■ **ABOUT THIS EXERCISE**: Your answer should be the exact lines of the data below from the one containing "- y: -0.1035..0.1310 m" through the one containing "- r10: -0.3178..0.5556"; please include nothing else.

Data extracted from a collection:
↓
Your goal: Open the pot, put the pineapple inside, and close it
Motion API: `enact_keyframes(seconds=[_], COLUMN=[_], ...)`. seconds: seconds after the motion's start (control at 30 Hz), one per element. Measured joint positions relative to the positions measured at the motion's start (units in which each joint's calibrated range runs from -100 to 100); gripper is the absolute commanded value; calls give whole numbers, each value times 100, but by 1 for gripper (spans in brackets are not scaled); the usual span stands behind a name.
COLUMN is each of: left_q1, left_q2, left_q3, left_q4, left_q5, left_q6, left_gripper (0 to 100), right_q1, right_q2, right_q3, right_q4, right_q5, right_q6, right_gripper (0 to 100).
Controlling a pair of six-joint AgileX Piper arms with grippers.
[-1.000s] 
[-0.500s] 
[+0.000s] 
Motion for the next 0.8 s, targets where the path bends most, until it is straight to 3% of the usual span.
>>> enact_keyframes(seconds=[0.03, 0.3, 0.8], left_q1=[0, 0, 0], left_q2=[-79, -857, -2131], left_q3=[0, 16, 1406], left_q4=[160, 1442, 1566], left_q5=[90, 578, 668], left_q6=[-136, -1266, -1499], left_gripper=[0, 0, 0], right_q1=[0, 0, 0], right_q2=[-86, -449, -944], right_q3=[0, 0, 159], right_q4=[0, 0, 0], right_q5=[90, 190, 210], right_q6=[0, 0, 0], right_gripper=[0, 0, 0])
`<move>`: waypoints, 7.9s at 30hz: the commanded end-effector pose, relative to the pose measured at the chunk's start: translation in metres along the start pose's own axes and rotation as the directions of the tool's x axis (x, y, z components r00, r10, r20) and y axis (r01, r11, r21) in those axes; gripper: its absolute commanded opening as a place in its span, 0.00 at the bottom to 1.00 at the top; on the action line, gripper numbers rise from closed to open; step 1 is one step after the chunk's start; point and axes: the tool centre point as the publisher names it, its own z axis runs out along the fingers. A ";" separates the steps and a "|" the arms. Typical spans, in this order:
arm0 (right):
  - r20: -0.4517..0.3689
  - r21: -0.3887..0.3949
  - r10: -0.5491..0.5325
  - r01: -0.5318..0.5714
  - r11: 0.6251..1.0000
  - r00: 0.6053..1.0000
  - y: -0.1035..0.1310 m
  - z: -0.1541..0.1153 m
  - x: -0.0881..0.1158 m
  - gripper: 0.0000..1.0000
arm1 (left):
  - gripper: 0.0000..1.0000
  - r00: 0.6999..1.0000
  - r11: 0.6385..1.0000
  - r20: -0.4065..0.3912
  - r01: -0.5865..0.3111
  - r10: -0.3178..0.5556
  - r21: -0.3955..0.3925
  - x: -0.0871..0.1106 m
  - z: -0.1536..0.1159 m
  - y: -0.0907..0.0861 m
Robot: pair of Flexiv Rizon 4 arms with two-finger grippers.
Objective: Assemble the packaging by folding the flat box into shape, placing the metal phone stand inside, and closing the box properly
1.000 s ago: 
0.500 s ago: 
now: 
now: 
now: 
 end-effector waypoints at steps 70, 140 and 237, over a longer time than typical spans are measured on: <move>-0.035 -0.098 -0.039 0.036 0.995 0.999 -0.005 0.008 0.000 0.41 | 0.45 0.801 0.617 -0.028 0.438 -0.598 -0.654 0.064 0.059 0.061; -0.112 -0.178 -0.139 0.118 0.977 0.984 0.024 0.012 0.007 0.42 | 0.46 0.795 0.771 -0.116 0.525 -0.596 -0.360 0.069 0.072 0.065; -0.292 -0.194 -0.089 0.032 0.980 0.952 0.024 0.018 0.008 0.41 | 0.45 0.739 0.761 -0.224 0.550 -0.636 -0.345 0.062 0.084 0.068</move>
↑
■ **RESPONSE AREA**:
  - y: -0.1035..0.1310 m
  - z: -0.1541..0.1153 m
  - x: -0.0881..0.1158 m
  - gripper: 0.0000..1.0000
arm1 (left):
  - gripper: 0.0000..1.0000
  - r00: 0.6999..1.0000
  - r11: 0.6385..1.0000
  - r20: -0.4065..0.3912
  - r01: -0.5865..0.3111
  - r10: -0.3178..0.5556

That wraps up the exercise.